Here are the benchmark results:

ruby 3.5.0dev (2025-02-11T16:42:26Z master 4ac75f6f64) +RJIT +PRISM [arm64-darwin24]
Warming up --------------------------------------
          strlen-ffi     1.558M i/100ms
         strlen-ruby     2.953M i/100ms
         strlen-cext     2.981M i/100ms
         ruby-direct     4.142M i/100ms
         strlen-fjit     3.206M i/100ms
Calculating -------------------------------------
          strlen-ffi     15.629M (± 0.7%) i/s   (63.98 ns/i) -     79.455M in   5.083899s
         strlen-ruby     28.851M (± 0.3%) i/s   (34.66 ns/i) -    144.704M in   5.015659s
         strlen-cext     29.778M (± 2.8%) i/s   (33.58 ns/i) -    149.025M in   5.008456s
         ruby-direct     41.907M (± 0.8%) i/s   (23.86 ns/i) -    211.219M in   5.040449s
         strlen-fjit     32.508M (± 0.9%) i/s   (30.76 ns/i) -    163.504M in   5.030060s

Comparison:
         ruby-direct: 41907248.7 i/s
         strlen-fjit: 32507961.2 i/s - 1.29x  slower
         strlen-cext: 29778234.0 i/s - 1.41x  slower
         strlen-ruby: 28850712.3 i/s - 1.45x  slower
          strlen-ffi: 15629443.7 i/s - 2.68x  slower

Of course directly calling String#bytesize is still the fastest.

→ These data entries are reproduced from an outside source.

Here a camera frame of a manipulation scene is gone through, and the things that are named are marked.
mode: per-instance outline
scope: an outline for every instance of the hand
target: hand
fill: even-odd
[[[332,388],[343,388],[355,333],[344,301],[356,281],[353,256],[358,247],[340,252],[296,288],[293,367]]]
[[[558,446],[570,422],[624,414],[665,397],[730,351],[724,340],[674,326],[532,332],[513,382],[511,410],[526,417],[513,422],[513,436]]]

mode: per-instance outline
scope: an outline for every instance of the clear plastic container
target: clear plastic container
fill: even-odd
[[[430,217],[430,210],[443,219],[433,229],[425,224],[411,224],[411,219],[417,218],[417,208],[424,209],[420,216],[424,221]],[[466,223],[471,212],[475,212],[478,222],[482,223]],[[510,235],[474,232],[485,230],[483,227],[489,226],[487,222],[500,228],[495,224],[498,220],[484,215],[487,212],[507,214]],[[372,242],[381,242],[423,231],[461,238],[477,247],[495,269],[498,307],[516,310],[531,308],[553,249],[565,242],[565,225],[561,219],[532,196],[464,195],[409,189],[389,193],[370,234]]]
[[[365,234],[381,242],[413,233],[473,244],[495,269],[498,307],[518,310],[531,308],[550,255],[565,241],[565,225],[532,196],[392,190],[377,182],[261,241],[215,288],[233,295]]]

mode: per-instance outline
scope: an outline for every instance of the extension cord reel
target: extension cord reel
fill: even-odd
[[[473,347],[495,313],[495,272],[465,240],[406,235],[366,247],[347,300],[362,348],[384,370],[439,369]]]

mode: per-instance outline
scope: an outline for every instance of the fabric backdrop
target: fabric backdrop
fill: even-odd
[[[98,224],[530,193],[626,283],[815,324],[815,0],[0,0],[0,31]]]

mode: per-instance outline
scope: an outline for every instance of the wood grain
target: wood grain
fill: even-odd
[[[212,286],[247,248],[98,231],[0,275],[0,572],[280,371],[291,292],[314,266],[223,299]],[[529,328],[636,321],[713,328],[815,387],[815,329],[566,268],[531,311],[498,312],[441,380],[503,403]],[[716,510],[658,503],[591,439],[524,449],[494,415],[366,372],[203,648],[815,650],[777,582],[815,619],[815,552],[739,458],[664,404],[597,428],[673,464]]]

However, the machine code generated by FJIT is second fastest. Surprisingly, it’s slightly faster than the strlen C extension. But even more promising is that it’s faster than the indirect Ruby call, and more than 2x faster than calling via FFI!

Conclusion

I think this is very exciting because it means that we can achieve the same speeds (or even better) than a C extension while maintaining the “write as much Ruby as possible” philosophy. I’ve been very jealous of programming languages like Zig, that are able to support calling native code without the use of FFI. If we can get all of these moving parts to settle, then I think Ruby can have the same advantages.

Caveats

I know the conclusion is supposed to come last, since it is a “conclusion”. But I didn’t want people to wade through the current caveats before getting to the good stuff.

First, the JIT compiler I wrote in the proof of concept is limited to ARM64 platforms. If we want to make this “for real”, we need to add an x86_64 backend. Of course this is possible, it just needs to be done. Second, it currently doesn’t handle all parameter types and return types. I am confident we can support all parameter types and the work would not be onerous. Third, it also only handles functions that take a single parameter and return a single parameter. Again, I think it’s just a matter of fleshing out the rest of the compiler. Fourth, you have to run Ruby with --rjit --rjit-disable flags at the moment. Once Kokubun’s feature lands, that shouldn’t be the case anymore. Last, this proof of concept only runs with current Ruby head at the moment.

Whew, I know its a fairly long list of restrictions, but it is shorter than the average EULA, and also nothing we can’t overcome.

Anyway, that’s the end. Have a good day!

Update: Ruby head moves quickly, and RJIT has been removed! If you want to play with this script, you’ll need to check out Ruby at f32d5071b7b01f258eb45cf533496d82d5c0f6a1.